A Reaffirmation of a Debt requires entering into an Agreement with a Creditor which allows that Creditor’s debt to survive the Chapter 7 discharge. Reaffirmation Agreements are made in Chapter 7 Bankruptcy only. A Reaffirmation Agreement must be signed by both the Debtor and the Creditor. Reaffirmation is entering into an Agreement with a Creditor to all their debt to survive the Chapter 7 discharge. In order to reaffirm a debt various disclosures pertaining to Reaffirmation and a cover page must be filed with the Court prior to the entry of discharge in your Chapter 7 case. The Court must approve the Agreement.
Typically you must show the Court that you can afford to pay the debt. You cannot reaffirm a debt if your budget shows you cannot afford the debt, unless you can show the Court that you have another source of income after the filing of the bankruptcy, which will allow you to pay that debt.

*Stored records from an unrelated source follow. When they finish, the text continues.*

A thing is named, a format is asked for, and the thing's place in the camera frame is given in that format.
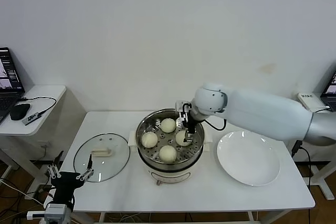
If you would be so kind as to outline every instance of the laptop screen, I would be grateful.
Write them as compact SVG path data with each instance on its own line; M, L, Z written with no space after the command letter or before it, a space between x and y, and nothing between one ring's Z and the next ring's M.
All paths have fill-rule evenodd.
M336 95L336 73L334 73L333 77L329 81L327 87L322 93L323 96L334 96Z
M0 92L24 91L8 48L0 48Z

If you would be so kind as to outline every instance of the white plate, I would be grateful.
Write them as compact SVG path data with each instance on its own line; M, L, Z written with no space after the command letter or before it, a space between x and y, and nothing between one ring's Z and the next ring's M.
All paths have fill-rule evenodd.
M217 146L217 155L224 170L247 185L267 185L280 173L276 152L263 136L250 131L231 132L223 136Z

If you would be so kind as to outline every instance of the steamed bun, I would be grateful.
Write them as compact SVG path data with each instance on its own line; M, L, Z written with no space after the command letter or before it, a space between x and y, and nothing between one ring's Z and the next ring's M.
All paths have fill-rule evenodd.
M161 130L165 133L171 133L176 129L176 122L174 119L166 118L161 122Z
M180 131L175 136L176 143L182 147L185 147L191 144L191 142L184 142L184 136L185 136L185 131Z
M159 158L164 163L174 163L177 158L177 151L170 145L165 145L159 151Z
M154 132L146 132L141 137L141 144L146 148L153 148L157 144L158 136Z

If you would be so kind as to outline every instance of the glass lid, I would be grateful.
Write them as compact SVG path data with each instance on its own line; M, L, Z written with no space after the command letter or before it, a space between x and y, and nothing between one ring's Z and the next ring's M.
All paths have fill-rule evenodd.
M88 181L102 182L121 172L130 157L130 148L120 135L106 133L94 136L78 149L73 159L76 172L82 174L86 171L90 154L94 173Z

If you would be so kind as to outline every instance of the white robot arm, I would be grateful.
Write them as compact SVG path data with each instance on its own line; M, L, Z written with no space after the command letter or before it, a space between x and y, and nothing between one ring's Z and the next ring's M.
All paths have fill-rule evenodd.
M176 104L185 117L187 141L197 123L214 115L280 141L302 140L319 146L336 143L336 113L313 114L299 102L276 95L206 83L187 107Z

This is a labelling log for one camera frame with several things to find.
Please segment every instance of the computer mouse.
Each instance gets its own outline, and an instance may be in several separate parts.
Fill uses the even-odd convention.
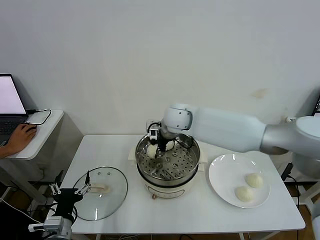
[[[31,131],[32,129],[37,129],[37,126],[33,126],[33,127],[30,127],[27,131],[25,131],[26,133]]]

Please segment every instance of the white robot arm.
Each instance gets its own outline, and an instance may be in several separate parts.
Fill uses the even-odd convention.
[[[295,123],[266,125],[256,117],[236,112],[173,104],[166,109],[160,133],[166,139],[185,134],[236,152],[292,151],[320,159],[320,118],[304,116]]]

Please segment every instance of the monitor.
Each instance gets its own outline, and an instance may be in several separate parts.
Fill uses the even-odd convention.
[[[0,114],[26,114],[10,75],[0,75]]]

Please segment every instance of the white table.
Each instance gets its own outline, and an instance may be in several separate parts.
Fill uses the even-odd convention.
[[[30,115],[27,122],[33,124],[42,123],[49,112],[37,112],[33,115]],[[50,117],[45,121],[43,125],[37,126],[37,131],[35,137],[31,140],[28,146],[25,147],[21,152],[17,154],[8,156],[7,158],[0,160],[0,167],[3,168],[9,176],[11,176],[16,184],[23,189],[31,198],[35,199],[38,203],[44,203],[46,201],[46,197],[43,196],[34,186],[32,186],[24,173],[21,172],[15,165],[15,161],[28,161],[33,159],[42,146],[45,144],[46,140],[52,133],[52,131],[57,126],[58,122],[64,115],[62,110],[51,110]]]
[[[128,162],[130,149],[142,135],[86,135],[62,182],[72,188],[87,170],[111,166],[121,170],[128,181],[128,193],[122,206],[111,216],[98,221],[78,217],[72,226],[75,234],[199,234],[260,233],[258,239],[278,231],[305,227],[295,203],[268,155],[252,151],[253,158],[268,175],[271,193],[265,204],[242,209],[225,202],[208,184],[208,170],[198,172],[194,185],[180,198],[153,200],[145,189],[137,167]],[[207,151],[208,162],[231,151],[199,143]]]

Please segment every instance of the table leg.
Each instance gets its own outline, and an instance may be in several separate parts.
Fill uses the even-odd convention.
[[[14,179],[15,183],[31,198],[40,204],[44,204],[46,202],[46,197],[28,182],[23,173],[15,166],[12,160],[5,158],[1,159],[0,167],[2,167],[8,173],[8,175]]]
[[[243,232],[239,232],[240,240],[245,240],[245,236]]]
[[[277,233],[279,233],[280,231],[273,231],[273,232],[256,232],[254,234],[254,236],[252,236],[250,239],[251,240],[266,240],[269,239],[271,237],[273,237],[274,235],[276,235]]]
[[[72,234],[71,239],[72,240],[90,240],[90,238],[88,238],[84,234]]]
[[[312,199],[315,195],[320,193],[320,181],[318,181],[315,185],[310,187],[307,191],[301,192],[300,200],[304,201],[305,199]]]

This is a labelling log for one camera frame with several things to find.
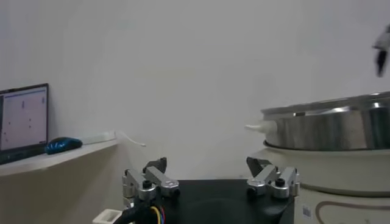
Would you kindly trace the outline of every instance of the blue computer mouse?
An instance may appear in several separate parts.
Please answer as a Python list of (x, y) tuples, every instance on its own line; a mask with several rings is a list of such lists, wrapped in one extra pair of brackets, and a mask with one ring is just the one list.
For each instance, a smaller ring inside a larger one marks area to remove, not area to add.
[(44, 151), (47, 154), (55, 154), (71, 149), (77, 149), (83, 146), (83, 142), (76, 138), (60, 137), (51, 140)]

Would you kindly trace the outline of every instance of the cooker lid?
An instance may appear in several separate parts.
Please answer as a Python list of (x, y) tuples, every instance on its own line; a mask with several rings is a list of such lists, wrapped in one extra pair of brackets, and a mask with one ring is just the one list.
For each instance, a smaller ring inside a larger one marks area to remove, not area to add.
[(343, 110), (350, 110), (351, 108), (363, 110), (376, 107), (387, 107), (388, 103), (390, 103), (390, 91), (313, 103), (295, 104), (287, 107), (268, 108), (261, 112), (263, 114), (285, 114), (303, 113), (307, 111), (328, 111), (335, 108), (339, 109), (331, 112), (342, 112)]

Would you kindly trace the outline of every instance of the wall shelf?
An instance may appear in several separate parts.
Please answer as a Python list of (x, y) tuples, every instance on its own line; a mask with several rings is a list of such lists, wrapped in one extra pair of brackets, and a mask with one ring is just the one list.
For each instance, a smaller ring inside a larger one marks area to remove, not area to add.
[(42, 154), (12, 163), (3, 164), (0, 165), (0, 177), (46, 169), (72, 159), (80, 158), (81, 156), (107, 149), (116, 144), (118, 144), (118, 142), (115, 139), (107, 142), (85, 145), (80, 149), (74, 149), (58, 154)]

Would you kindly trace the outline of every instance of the stainless steel pot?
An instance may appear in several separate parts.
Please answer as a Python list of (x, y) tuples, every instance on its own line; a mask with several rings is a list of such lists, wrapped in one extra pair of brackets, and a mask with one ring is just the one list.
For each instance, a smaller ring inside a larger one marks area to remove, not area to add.
[(296, 150), (390, 149), (390, 92), (269, 108), (247, 125), (266, 144)]

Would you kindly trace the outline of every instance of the white pot handle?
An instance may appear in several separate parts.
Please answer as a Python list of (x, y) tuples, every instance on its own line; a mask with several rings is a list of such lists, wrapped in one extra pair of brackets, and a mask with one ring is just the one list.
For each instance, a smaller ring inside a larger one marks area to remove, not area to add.
[(275, 121), (260, 121), (258, 125), (245, 125), (245, 128), (251, 131), (258, 131), (263, 134), (275, 133), (278, 130)]

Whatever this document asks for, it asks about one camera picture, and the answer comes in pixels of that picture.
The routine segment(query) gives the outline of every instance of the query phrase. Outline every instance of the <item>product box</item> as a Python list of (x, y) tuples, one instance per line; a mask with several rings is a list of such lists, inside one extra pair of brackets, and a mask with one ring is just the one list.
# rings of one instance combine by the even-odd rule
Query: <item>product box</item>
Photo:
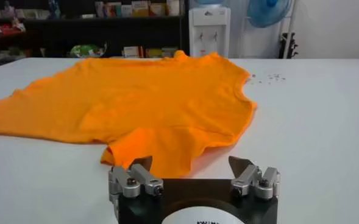
[(150, 16), (165, 16), (166, 15), (166, 0), (150, 0), (149, 1), (149, 15)]
[(132, 2), (130, 0), (123, 0), (121, 4), (121, 16), (131, 17), (132, 13)]
[(162, 48), (162, 56), (173, 58), (175, 51), (177, 51), (177, 50), (178, 50), (177, 47), (163, 47)]
[(143, 47), (141, 46), (124, 47), (123, 56), (124, 58), (143, 58), (144, 57)]
[(132, 15), (134, 17), (147, 17), (149, 15), (148, 1), (132, 1)]
[(146, 58), (161, 58), (162, 49), (161, 48), (148, 48), (145, 50)]
[(121, 2), (108, 2), (105, 3), (104, 14), (106, 17), (121, 17)]

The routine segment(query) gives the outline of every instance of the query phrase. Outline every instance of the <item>small metal part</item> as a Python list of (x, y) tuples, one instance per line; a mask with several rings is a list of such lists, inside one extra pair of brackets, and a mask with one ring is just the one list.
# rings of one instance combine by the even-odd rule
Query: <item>small metal part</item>
[(126, 180), (126, 184), (128, 184), (129, 186), (133, 186), (137, 183), (136, 179), (134, 178), (128, 178), (128, 180)]
[(112, 167), (108, 176), (110, 196), (123, 194), (127, 198), (135, 198), (140, 195), (140, 183), (131, 178), (121, 166)]
[(263, 177), (255, 184), (255, 194), (258, 198), (269, 200), (279, 196), (280, 175), (276, 168), (268, 167)]
[(163, 194), (163, 180), (151, 175), (142, 165), (132, 165), (130, 175), (145, 186), (147, 194), (156, 197)]
[(258, 175), (258, 167), (255, 165), (248, 165), (241, 175), (233, 179), (230, 183), (232, 185), (232, 194), (243, 197), (248, 194), (249, 188), (254, 179)]
[[(262, 176), (259, 167), (252, 164), (247, 159), (229, 157), (229, 164), (235, 174), (235, 179), (231, 180), (231, 194), (236, 198), (241, 198), (249, 193), (249, 188), (255, 189), (255, 196), (264, 200), (272, 197), (279, 197), (280, 191), (280, 173), (276, 168), (268, 167)], [(237, 176), (240, 170), (239, 164), (242, 165), (242, 173)]]

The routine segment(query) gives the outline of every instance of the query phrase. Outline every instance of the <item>white wall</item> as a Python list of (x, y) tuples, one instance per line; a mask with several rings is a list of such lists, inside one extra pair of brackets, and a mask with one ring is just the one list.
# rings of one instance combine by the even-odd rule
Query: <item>white wall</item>
[[(279, 26), (255, 29), (247, 23), (246, 0), (226, 0), (231, 8), (230, 57), (274, 57)], [(297, 58), (359, 58), (359, 0), (299, 0), (295, 32), (299, 45)]]
[(359, 0), (300, 0), (298, 58), (359, 58)]

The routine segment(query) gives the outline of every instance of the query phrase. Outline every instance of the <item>metal clamp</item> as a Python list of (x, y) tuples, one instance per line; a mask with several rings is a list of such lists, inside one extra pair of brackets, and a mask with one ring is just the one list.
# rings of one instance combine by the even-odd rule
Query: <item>metal clamp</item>
[(145, 186), (145, 192), (152, 196), (162, 196), (163, 180), (152, 176), (142, 165), (134, 164), (130, 175)]
[(108, 191), (110, 196), (123, 194), (127, 198), (135, 198), (140, 195), (140, 183), (124, 168), (116, 166), (108, 172)]
[(255, 183), (255, 194), (258, 198), (269, 200), (279, 196), (281, 175), (276, 168), (268, 167), (263, 177)]
[(246, 196), (249, 193), (250, 186), (254, 185), (254, 180), (257, 180), (258, 176), (261, 176), (259, 168), (252, 164), (248, 165), (238, 178), (230, 182), (233, 196)]
[(262, 176), (261, 170), (250, 164), (241, 175), (231, 181), (232, 194), (241, 198), (248, 195), (249, 188), (255, 189), (255, 196), (264, 200), (279, 196), (280, 173), (276, 168), (268, 167)]

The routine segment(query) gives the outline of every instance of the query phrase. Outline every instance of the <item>shelf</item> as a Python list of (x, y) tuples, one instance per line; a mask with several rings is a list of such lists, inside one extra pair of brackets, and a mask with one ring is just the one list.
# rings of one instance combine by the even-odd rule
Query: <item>shelf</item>
[[(86, 24), (86, 23), (145, 23), (156, 21), (178, 21), (180, 16), (113, 17), (113, 18), (75, 18), (75, 19), (20, 19), (24, 24)], [(1, 23), (10, 23), (11, 19), (0, 18)]]

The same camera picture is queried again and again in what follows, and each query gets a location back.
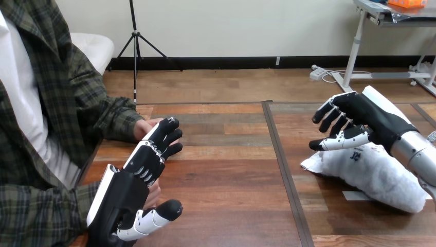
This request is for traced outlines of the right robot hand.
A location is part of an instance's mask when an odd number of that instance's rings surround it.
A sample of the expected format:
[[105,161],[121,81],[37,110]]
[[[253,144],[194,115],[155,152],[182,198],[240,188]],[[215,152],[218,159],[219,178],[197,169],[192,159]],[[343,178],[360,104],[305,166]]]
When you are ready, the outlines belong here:
[[366,86],[362,93],[345,92],[331,96],[314,114],[324,139],[312,140],[314,151],[333,151],[368,143],[391,151],[396,141],[408,132],[418,133],[410,120],[375,88]]

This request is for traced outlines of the person's hand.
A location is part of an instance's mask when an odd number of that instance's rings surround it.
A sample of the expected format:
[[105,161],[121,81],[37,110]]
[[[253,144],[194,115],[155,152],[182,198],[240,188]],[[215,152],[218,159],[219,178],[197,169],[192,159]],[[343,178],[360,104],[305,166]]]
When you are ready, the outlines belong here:
[[161,188],[159,185],[159,179],[157,179],[150,187],[149,187],[149,194],[147,196],[147,200],[144,204],[143,209],[148,209],[151,207],[156,207],[158,202],[159,202],[159,198],[161,195]]
[[149,120],[138,120],[133,128],[133,134],[137,141],[142,140],[163,118],[154,118]]

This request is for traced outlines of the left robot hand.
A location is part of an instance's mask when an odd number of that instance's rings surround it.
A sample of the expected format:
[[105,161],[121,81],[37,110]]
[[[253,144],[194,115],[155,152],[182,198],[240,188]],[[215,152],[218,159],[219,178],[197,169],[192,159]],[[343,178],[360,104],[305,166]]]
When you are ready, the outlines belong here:
[[181,135],[179,121],[166,118],[138,142],[121,169],[107,165],[86,218],[87,246],[133,246],[182,214],[176,199],[144,209],[165,161],[182,149],[170,145]]

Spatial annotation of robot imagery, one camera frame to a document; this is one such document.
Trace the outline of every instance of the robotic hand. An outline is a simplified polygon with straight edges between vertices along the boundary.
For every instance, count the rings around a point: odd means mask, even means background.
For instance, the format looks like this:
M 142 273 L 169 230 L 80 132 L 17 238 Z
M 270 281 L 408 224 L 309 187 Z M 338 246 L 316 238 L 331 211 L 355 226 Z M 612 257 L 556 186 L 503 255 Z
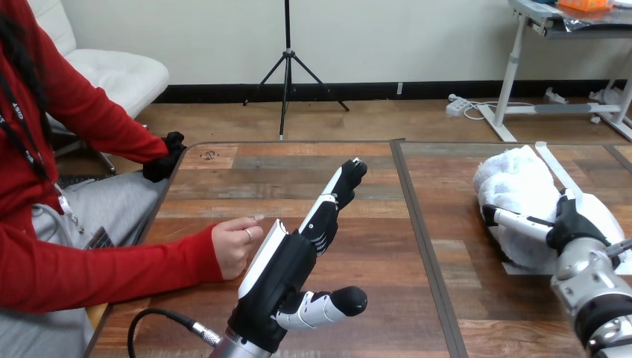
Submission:
M 485 224 L 510 227 L 557 251 L 551 286 L 587 357 L 632 357 L 632 289 L 614 272 L 632 240 L 624 240 L 619 223 L 594 195 L 561 194 L 555 223 L 487 204 Z
M 318 293 L 301 288 L 334 239 L 338 212 L 353 200 L 366 173 L 360 159 L 347 161 L 292 234 L 276 220 L 239 287 L 224 336 L 197 323 L 192 329 L 215 348 L 210 358 L 268 358 L 288 330 L 312 329 L 364 311 L 367 296 L 357 287 Z

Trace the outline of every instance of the light stand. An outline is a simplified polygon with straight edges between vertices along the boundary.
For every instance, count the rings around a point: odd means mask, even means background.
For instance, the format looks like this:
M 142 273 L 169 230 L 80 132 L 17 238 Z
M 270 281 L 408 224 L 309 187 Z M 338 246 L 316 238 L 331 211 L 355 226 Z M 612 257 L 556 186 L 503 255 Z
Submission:
M 288 111 L 289 92 L 292 91 L 292 59 L 296 60 L 298 64 L 301 67 L 303 67 L 307 71 L 307 73 L 309 73 L 309 75 L 311 75 L 316 80 L 316 82 L 318 82 L 323 87 L 325 92 L 327 92 L 327 94 L 329 95 L 329 97 L 332 98 L 332 100 L 338 102 L 344 108 L 344 110 L 349 112 L 349 108 L 342 101 L 339 101 L 338 99 L 336 99 L 333 93 L 331 92 L 331 90 L 328 88 L 328 86 L 324 84 L 320 79 L 318 79 L 318 77 L 316 77 L 316 75 L 310 69 L 308 69 L 307 66 L 305 66 L 305 64 L 298 58 L 296 53 L 292 51 L 291 42 L 290 42 L 290 0 L 285 0 L 285 47 L 286 47 L 285 52 L 283 52 L 283 55 L 281 55 L 281 58 L 276 63 L 276 65 L 274 65 L 274 67 L 268 73 L 268 75 L 265 76 L 263 81 L 261 81 L 261 83 L 257 86 L 255 94 L 252 97 L 252 99 L 255 99 L 257 97 L 257 95 L 259 94 L 259 91 L 261 90 L 261 86 L 263 86 L 265 82 L 270 78 L 270 76 L 272 76 L 274 71 L 276 71 L 279 68 L 279 66 L 281 65 L 281 62 L 285 61 L 285 81 L 283 83 L 283 103 L 281 106 L 281 128 L 279 130 L 279 140 L 283 140 L 283 129 L 285 127 L 285 113 Z M 248 103 L 250 102 L 251 101 L 249 100 L 244 101 L 244 106 L 248 105 Z

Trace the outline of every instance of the long dark hair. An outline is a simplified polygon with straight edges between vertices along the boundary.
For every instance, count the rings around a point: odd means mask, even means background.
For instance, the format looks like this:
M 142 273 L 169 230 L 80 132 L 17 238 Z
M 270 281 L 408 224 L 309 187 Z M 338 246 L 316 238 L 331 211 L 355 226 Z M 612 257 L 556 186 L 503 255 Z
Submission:
M 2 41 L 2 50 L 35 98 L 44 137 L 50 142 L 51 125 L 48 123 L 48 118 L 46 117 L 48 104 L 44 86 L 40 80 L 43 69 L 36 66 L 29 55 L 24 44 L 25 36 L 27 36 L 27 34 L 19 24 L 11 21 L 5 13 L 0 12 L 0 41 Z

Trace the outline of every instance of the wood grain tabletop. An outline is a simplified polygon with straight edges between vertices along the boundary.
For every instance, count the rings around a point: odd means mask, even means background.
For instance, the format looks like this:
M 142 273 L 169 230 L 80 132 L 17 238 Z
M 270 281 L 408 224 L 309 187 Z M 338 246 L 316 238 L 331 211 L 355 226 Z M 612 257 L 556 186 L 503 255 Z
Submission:
M 478 165 L 521 146 L 405 142 L 402 152 L 468 356 L 583 357 L 550 277 L 507 274 L 478 211 L 472 184 Z M 617 148 L 628 153 L 630 147 Z M 602 200 L 630 233 L 632 174 L 600 145 L 549 149 L 582 191 Z M 562 187 L 557 178 L 556 185 Z
M 359 286 L 364 313 L 309 332 L 290 332 L 275 357 L 449 357 L 388 142 L 251 143 L 190 148 L 156 214 L 145 244 L 171 242 L 209 224 L 265 215 L 298 227 L 335 170 L 360 157 L 369 167 L 355 200 L 304 289 Z M 127 357 L 130 321 L 140 310 L 178 311 L 223 333 L 241 278 L 113 306 L 91 357 Z M 138 357 L 207 357 L 211 348 L 163 317 L 136 329 Z
M 415 142 L 232 143 L 191 147 L 144 244 L 209 224 L 265 215 L 297 227 L 333 172 L 369 166 L 338 220 L 330 249 L 304 289 L 359 286 L 367 310 L 337 325 L 290 332 L 274 357 L 582 357 L 549 288 L 550 277 L 509 275 L 478 211 L 478 165 L 517 144 Z M 583 191 L 632 231 L 632 147 L 550 145 Z M 108 310 L 91 357 L 127 357 L 130 321 L 148 307 L 176 310 L 221 333 L 241 278 L 157 295 Z M 212 349 L 162 317 L 144 318 L 138 357 L 200 357 Z

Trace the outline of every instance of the white chair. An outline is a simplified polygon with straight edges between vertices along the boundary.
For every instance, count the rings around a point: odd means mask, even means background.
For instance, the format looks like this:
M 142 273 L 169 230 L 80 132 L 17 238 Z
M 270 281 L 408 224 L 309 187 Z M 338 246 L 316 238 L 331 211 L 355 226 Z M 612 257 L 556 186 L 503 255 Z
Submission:
M 136 118 L 165 88 L 167 68 L 160 62 L 136 54 L 118 51 L 77 49 L 75 35 L 61 0 L 28 0 L 39 26 L 53 39 L 57 50 L 94 87 L 104 89 L 107 97 Z M 54 133 L 72 134 L 61 123 L 48 117 Z M 83 148 L 80 140 L 55 151 L 55 157 Z M 114 165 L 98 153 L 108 169 Z

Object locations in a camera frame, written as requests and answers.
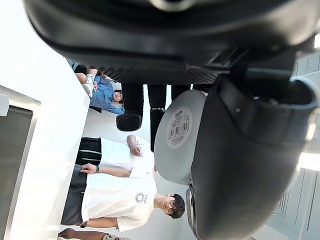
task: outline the person in blue shirt
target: person in blue shirt
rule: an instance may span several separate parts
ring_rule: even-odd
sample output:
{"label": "person in blue shirt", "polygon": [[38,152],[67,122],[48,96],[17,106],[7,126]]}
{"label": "person in blue shirt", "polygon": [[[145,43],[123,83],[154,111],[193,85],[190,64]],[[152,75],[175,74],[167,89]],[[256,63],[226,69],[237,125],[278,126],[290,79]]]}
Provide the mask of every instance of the person in blue shirt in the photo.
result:
{"label": "person in blue shirt", "polygon": [[111,78],[105,74],[97,75],[96,69],[89,69],[85,75],[82,71],[75,70],[75,74],[82,84],[85,91],[91,97],[90,106],[106,110],[110,113],[121,115],[125,112],[124,107],[115,107],[111,103],[123,103],[123,96],[121,90],[115,90]]}

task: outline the barcode label
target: barcode label
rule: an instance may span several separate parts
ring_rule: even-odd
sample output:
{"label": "barcode label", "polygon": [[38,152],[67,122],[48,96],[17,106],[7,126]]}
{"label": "barcode label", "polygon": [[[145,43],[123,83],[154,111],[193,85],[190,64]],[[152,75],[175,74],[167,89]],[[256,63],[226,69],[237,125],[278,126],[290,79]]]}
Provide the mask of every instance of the barcode label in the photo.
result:
{"label": "barcode label", "polygon": [[180,148],[187,140],[192,128],[192,113],[181,107],[170,118],[167,126],[166,142],[172,149]]}
{"label": "barcode label", "polygon": [[184,131],[189,131],[190,121],[186,121],[183,124],[176,126],[175,128],[170,130],[170,137],[174,135],[180,135]]}

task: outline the white sock
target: white sock
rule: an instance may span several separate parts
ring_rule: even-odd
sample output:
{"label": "white sock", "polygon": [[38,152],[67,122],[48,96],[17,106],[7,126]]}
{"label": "white sock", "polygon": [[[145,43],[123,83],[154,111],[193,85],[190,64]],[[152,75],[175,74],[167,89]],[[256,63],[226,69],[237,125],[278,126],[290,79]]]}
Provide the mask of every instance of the white sock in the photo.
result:
{"label": "white sock", "polygon": [[88,73],[86,75],[86,83],[94,84],[95,76],[92,74]]}

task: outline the eyeglasses
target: eyeglasses
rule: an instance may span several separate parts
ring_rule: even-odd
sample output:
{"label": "eyeglasses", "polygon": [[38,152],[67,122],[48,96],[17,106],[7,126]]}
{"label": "eyeglasses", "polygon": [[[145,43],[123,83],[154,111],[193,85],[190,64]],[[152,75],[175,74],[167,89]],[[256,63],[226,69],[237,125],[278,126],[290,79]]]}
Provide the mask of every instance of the eyeglasses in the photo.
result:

Most people choose to reaffirm debts which are secured by property they intend to retain such as a mortgage on a home or a car loan. Reaffirming car loans carries a greater risk. In the event that after you have reaffirmed a debt and find you cannot retain a vehicle, upon surrendering the vehicle, it is most common that the vehicle is sold for an amount far less than the amount of the debt. If you have gone through Chapter 7 and reaffirmed that debt you will owe the balance due on the loan. It is preferable to avoid this risk. There are circumstances where if you do not reaffirm a car loan the auto lender can insist on repossessing that vehicle after the bankruptcy stay is lifted.
Please address any questions you may have about Reaffirmation to Counsel before entering into a Reaffirmation Agreement.